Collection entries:

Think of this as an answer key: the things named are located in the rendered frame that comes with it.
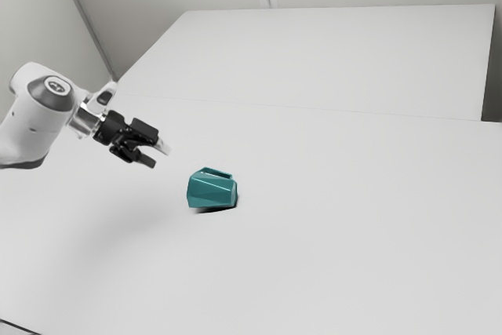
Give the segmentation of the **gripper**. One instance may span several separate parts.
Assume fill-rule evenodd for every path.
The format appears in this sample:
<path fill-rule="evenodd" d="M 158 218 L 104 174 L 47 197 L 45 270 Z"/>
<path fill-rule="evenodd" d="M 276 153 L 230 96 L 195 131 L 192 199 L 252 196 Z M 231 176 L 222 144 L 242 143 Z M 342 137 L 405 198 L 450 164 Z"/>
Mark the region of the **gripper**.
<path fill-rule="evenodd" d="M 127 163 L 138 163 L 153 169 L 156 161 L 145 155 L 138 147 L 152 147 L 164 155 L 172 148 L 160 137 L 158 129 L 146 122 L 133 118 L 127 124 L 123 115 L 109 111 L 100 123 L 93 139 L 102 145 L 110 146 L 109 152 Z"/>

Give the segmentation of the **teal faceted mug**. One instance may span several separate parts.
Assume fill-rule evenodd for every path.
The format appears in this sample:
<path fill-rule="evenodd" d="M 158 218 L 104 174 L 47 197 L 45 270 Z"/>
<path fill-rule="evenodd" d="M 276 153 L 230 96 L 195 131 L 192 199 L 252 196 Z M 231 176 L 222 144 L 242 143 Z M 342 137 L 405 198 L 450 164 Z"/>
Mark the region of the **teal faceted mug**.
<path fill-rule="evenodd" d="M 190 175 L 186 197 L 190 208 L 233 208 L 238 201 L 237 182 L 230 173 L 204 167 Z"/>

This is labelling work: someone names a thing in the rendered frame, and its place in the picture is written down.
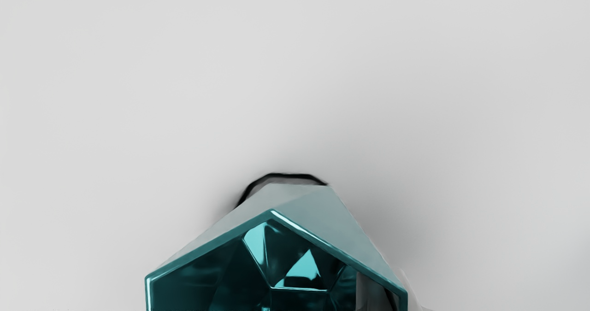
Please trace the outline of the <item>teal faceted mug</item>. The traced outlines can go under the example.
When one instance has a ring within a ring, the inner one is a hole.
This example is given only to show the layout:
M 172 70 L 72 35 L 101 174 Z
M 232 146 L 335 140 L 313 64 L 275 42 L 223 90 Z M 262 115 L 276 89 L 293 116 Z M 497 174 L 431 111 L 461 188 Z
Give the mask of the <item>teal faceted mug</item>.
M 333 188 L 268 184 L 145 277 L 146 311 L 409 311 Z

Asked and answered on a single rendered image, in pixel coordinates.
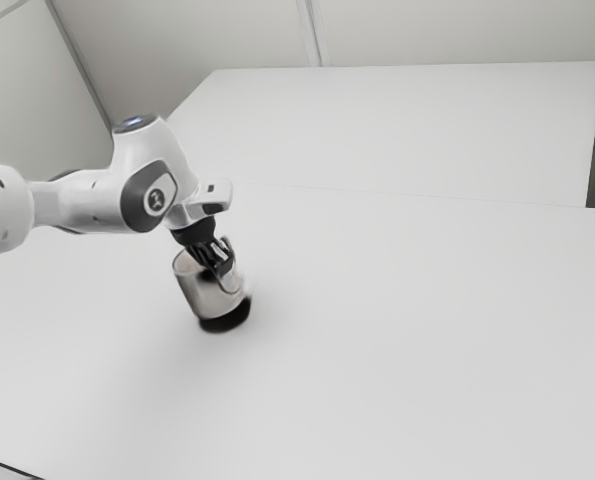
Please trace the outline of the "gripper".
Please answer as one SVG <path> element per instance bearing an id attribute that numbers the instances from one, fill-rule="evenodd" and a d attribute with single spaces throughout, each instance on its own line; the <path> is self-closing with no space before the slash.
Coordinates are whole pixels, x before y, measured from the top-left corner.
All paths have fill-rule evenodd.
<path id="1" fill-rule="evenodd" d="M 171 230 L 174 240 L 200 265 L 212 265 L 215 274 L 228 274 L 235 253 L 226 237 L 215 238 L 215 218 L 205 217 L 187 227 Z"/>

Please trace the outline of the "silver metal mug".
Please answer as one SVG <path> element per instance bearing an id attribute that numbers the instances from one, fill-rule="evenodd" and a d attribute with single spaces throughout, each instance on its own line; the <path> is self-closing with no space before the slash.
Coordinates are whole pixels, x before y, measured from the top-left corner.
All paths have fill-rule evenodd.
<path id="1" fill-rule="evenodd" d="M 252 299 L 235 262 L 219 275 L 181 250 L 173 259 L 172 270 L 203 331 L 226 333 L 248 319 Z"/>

==

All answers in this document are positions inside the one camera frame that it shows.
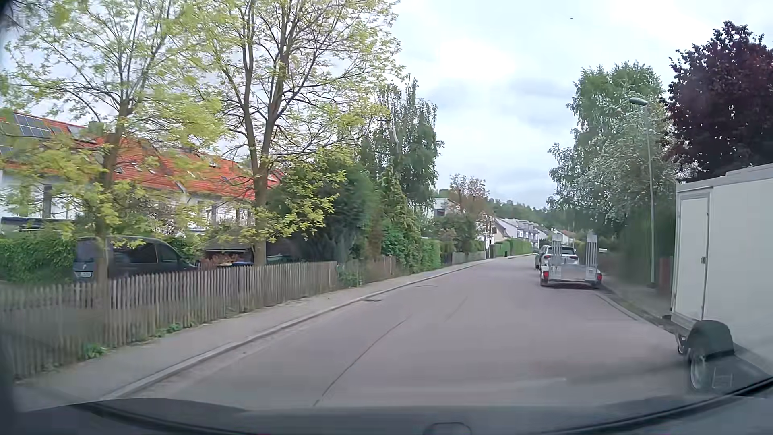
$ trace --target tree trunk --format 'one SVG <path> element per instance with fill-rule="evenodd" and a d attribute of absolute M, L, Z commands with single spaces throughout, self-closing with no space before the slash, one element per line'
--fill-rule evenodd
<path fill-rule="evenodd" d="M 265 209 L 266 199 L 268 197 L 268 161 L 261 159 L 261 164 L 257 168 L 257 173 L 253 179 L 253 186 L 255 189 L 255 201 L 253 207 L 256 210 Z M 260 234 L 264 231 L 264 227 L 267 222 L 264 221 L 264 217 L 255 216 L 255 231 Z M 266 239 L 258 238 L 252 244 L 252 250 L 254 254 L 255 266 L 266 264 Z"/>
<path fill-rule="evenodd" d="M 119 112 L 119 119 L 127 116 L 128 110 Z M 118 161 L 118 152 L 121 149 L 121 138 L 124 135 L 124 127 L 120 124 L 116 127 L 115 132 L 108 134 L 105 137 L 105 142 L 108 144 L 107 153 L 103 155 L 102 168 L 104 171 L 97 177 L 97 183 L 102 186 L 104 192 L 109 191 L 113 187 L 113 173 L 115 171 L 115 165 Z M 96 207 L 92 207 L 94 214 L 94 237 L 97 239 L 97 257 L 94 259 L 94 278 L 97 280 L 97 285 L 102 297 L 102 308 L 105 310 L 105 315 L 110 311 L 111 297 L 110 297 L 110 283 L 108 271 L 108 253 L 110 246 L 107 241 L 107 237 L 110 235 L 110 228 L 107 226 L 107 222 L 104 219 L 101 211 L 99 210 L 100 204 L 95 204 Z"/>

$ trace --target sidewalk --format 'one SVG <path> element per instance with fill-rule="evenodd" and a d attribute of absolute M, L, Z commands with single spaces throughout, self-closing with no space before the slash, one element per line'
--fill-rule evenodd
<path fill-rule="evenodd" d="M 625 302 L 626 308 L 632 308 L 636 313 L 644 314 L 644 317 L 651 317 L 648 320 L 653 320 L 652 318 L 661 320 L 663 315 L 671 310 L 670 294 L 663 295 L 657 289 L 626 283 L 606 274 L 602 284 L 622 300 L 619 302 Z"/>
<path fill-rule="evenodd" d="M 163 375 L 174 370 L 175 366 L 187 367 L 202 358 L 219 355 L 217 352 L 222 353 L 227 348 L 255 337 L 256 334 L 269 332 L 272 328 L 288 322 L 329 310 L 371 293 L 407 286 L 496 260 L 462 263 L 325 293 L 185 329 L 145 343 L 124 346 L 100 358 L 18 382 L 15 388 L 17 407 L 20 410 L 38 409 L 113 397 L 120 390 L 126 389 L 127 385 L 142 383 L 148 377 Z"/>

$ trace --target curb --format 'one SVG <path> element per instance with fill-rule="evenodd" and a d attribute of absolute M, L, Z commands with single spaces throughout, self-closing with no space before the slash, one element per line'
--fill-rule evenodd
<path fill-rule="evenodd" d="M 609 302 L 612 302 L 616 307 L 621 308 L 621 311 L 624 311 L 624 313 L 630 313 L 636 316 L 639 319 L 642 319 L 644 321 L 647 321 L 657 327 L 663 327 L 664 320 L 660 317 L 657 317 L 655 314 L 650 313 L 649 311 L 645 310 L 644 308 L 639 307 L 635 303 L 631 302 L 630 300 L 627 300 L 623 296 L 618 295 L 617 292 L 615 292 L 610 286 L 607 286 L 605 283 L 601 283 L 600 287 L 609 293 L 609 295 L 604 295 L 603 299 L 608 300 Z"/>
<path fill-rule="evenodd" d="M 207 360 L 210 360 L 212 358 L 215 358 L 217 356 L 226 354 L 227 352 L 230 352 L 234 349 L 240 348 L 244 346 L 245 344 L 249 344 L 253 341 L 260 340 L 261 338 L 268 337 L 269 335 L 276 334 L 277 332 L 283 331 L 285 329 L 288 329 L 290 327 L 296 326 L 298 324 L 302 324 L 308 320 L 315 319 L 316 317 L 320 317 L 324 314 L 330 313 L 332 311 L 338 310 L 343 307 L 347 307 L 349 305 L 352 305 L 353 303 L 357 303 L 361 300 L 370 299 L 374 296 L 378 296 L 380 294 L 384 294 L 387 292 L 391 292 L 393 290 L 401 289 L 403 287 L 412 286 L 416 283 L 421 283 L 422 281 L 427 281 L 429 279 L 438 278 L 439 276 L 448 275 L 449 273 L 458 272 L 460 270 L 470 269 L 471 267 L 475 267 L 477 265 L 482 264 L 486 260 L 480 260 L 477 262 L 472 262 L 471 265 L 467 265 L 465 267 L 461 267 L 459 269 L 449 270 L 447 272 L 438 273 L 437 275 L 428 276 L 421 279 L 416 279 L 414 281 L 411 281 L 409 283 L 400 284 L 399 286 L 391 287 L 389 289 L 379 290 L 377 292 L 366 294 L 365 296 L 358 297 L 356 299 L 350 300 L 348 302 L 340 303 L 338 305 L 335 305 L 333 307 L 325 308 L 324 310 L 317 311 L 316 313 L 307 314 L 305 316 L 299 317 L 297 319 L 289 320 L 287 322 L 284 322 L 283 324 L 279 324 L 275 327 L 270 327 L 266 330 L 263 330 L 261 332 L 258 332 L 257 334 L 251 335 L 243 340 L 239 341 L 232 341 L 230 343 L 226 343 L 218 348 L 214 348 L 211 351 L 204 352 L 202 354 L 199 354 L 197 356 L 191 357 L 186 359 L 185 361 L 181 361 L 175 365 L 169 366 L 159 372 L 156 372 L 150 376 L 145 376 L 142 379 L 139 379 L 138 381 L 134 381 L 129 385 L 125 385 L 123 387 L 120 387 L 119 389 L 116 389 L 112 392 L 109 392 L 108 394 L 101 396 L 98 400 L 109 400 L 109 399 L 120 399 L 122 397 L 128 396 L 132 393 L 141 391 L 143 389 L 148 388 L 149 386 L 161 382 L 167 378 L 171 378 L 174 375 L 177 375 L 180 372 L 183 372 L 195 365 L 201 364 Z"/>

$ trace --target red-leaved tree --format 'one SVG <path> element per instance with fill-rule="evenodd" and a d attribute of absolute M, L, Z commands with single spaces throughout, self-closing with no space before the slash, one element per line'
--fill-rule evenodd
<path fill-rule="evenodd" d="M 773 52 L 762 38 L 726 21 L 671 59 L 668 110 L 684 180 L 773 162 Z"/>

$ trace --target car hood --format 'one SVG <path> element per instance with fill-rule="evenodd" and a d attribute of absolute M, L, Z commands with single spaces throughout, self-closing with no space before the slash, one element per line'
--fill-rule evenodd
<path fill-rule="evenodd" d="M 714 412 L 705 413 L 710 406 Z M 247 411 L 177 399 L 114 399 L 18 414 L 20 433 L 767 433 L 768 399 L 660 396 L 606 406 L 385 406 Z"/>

* * *

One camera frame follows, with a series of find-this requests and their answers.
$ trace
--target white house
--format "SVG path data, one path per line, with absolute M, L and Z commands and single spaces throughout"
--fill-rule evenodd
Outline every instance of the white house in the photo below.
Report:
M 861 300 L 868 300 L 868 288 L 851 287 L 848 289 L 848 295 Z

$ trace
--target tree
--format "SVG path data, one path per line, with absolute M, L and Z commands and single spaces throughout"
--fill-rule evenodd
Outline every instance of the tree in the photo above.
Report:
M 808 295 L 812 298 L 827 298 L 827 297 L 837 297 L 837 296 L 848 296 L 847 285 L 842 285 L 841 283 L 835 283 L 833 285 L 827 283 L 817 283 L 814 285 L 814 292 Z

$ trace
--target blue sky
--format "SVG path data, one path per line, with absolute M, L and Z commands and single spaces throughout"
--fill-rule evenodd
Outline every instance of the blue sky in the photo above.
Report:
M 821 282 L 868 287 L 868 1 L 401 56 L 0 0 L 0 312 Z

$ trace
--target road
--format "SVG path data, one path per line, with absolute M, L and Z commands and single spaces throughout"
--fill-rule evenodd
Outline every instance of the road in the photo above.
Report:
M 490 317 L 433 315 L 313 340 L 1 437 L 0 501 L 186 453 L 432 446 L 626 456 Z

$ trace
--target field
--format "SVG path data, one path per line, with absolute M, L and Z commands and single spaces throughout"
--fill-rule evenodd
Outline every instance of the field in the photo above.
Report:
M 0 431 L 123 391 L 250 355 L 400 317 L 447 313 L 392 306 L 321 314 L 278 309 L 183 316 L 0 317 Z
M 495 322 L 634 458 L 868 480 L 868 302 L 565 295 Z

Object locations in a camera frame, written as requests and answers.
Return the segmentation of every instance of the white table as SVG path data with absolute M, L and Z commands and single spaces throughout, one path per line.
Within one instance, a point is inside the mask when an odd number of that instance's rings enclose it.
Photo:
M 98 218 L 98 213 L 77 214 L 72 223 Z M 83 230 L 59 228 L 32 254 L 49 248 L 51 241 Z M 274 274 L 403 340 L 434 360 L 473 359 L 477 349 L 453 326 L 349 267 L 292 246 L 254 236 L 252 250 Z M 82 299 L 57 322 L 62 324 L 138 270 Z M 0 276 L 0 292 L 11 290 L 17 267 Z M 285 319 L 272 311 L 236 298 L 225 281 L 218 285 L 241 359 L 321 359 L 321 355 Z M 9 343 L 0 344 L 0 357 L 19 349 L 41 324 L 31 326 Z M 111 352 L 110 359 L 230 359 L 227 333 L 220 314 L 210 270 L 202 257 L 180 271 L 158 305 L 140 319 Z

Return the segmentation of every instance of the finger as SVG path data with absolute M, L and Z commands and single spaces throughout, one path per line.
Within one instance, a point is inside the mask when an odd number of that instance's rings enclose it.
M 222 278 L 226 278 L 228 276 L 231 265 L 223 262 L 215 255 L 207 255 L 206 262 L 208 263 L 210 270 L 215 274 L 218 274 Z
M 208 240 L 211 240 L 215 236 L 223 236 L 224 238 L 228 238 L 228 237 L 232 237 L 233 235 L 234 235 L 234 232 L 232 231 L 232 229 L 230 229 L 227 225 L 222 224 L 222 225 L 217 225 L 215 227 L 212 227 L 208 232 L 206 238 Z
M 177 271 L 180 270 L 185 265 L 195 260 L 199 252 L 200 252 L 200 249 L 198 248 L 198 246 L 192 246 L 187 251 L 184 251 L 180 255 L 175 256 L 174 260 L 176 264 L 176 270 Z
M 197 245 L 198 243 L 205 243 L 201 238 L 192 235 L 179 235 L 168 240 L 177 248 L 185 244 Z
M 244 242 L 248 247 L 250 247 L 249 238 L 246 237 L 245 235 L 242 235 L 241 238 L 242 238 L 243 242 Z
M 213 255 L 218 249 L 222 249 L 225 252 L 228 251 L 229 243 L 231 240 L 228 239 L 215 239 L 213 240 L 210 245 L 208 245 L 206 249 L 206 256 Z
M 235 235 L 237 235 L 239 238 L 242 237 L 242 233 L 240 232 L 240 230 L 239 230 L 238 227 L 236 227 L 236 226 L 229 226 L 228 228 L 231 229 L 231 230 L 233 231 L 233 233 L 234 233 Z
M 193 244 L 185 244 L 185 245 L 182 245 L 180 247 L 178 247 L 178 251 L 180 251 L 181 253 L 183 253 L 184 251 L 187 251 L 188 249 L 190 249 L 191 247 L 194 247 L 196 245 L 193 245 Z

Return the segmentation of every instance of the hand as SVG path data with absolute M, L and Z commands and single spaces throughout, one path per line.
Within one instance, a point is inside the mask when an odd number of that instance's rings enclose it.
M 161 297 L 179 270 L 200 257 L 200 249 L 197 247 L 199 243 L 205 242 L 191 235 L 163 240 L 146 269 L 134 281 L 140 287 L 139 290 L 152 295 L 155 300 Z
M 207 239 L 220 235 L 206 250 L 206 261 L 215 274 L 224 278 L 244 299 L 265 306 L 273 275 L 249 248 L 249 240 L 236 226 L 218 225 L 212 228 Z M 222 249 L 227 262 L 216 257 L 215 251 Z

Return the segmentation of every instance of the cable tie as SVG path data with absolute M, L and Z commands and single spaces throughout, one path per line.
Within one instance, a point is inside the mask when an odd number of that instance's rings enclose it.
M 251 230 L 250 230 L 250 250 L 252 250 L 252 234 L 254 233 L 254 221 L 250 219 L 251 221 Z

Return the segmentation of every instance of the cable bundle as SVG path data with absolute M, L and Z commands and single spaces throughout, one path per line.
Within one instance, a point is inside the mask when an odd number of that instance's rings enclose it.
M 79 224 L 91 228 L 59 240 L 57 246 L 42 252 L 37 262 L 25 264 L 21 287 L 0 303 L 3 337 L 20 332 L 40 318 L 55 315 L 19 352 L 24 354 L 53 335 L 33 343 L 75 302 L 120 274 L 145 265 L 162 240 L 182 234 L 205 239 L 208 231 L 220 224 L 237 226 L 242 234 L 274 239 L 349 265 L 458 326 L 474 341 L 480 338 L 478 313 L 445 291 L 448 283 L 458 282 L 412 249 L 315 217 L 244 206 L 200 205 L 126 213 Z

• EXERCISE:
If a line in the records above holds the string "every", copy it.

• EXPECTED ANSWER:
Assume fill-rule evenodd for every path.
Assume fill-rule evenodd for every path.
Outline every instance of the white house in the photo below.
Outline every instance of the tree in the photo above.
Outline every instance of the blue sky in the photo above.
Outline every instance of the road in the photo above.
Outline every instance of the field in the photo above.
Return the segmentation of every instance of the white table as SVG path data with absolute M, L and Z commands and single spaces throughout, one path per line.
Return the segmentation of every instance of the finger as SVG path data with absolute M, L and Z commands and single spaces throughout, one path per line.
Return the segmentation of every instance of the hand as SVG path data with absolute M, L and Z commands and single spaces throughout, one path per line.
Return the segmentation of every instance of the cable tie as SVG path data with absolute M, L and Z commands and single spaces throughout, one path per line.
Return the segmentation of every instance of the cable bundle as SVG path data with absolute M, L and Z commands and single spaces throughout, one path per line.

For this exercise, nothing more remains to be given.